* [Extracted records]:
[Start of Attachment]
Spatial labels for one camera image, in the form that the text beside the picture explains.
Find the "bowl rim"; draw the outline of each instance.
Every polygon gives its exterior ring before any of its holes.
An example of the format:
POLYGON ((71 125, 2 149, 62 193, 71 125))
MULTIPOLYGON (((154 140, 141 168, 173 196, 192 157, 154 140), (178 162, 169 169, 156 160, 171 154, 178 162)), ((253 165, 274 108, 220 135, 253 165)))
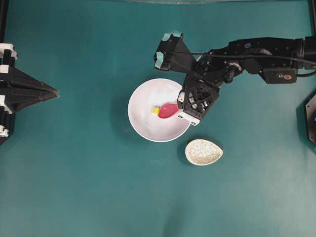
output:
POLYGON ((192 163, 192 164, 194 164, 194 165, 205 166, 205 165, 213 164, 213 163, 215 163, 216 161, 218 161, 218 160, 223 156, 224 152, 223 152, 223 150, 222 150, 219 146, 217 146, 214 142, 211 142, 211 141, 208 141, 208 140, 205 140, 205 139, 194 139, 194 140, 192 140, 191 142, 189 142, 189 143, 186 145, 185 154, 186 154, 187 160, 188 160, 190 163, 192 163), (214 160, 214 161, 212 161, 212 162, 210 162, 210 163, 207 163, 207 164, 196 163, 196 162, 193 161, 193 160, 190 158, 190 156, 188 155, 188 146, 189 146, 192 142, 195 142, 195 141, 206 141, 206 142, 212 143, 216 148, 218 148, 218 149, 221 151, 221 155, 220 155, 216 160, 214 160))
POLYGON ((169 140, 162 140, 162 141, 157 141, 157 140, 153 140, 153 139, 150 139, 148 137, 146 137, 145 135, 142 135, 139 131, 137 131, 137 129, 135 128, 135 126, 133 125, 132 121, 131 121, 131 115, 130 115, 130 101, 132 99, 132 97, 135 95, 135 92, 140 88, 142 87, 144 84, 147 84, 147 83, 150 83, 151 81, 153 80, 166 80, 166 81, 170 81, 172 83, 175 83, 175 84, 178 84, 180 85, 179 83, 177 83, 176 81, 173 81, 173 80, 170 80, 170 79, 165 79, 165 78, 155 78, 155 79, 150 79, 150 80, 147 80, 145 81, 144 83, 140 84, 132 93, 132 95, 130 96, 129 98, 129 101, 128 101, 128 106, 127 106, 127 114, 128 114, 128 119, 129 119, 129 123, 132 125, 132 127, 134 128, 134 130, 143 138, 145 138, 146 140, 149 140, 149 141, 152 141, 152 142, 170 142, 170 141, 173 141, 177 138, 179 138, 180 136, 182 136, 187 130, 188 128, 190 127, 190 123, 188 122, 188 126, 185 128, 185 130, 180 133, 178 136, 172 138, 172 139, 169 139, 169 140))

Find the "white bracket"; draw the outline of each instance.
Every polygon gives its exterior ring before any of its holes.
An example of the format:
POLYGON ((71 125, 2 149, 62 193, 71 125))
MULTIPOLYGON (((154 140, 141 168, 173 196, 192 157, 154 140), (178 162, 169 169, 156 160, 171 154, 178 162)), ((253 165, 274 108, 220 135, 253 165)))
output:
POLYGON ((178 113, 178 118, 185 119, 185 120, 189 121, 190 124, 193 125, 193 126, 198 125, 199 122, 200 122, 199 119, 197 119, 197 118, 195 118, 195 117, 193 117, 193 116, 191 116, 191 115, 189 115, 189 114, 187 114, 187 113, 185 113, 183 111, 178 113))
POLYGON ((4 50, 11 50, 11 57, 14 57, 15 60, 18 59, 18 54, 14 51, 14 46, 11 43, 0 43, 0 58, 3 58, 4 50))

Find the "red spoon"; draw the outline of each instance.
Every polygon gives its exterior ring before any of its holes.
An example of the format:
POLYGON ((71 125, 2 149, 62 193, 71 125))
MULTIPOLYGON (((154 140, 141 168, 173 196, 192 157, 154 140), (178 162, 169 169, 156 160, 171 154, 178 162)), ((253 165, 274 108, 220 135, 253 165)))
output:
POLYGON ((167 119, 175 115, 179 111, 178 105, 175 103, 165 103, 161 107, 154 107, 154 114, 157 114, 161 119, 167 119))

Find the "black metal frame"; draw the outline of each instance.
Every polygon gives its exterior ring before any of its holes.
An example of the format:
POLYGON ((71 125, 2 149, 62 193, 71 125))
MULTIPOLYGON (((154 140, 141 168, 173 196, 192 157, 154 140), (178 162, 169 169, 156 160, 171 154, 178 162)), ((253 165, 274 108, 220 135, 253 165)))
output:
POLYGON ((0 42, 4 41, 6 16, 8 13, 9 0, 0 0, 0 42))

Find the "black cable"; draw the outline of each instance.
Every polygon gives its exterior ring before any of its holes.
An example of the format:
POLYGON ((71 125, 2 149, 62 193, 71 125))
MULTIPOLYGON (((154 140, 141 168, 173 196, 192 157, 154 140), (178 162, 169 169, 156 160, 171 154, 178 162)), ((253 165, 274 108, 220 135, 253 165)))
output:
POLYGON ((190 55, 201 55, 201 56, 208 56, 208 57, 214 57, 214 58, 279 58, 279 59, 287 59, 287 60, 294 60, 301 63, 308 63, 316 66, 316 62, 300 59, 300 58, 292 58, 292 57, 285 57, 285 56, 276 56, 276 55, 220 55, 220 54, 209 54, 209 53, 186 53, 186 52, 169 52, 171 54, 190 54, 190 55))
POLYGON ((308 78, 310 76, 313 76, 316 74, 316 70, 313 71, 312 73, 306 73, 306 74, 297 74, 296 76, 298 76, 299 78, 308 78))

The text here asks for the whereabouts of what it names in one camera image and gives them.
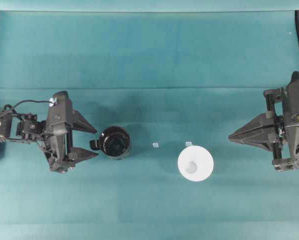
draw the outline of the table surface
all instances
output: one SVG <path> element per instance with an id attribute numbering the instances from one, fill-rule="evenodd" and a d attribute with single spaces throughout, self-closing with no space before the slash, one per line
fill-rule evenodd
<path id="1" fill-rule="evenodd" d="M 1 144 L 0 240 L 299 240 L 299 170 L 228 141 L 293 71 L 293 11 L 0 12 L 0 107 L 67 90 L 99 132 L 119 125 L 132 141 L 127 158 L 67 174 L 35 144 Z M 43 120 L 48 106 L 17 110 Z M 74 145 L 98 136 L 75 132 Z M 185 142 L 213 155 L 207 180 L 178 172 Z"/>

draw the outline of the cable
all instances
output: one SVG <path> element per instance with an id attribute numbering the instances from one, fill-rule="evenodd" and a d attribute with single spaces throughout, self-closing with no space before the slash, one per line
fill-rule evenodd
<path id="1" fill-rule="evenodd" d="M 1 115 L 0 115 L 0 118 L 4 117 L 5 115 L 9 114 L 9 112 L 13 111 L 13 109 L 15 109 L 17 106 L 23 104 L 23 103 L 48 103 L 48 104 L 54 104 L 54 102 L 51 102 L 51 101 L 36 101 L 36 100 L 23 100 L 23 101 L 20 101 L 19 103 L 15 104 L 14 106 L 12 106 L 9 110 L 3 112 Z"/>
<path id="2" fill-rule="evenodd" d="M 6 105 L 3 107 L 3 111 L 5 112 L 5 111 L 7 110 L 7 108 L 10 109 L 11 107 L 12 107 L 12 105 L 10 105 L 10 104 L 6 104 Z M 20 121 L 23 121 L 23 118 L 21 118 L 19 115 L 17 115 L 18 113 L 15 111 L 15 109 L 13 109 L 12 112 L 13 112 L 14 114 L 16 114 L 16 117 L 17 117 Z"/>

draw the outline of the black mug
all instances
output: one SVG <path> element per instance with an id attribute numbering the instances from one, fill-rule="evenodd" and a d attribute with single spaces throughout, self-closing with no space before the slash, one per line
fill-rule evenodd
[End of Attachment]
* [Exercise aim]:
In the entries above, find each line that has the word "cable". Copy it.

* [Output]:
Find the "black cable"; draw the outline of each instance.
draw the outline of the cable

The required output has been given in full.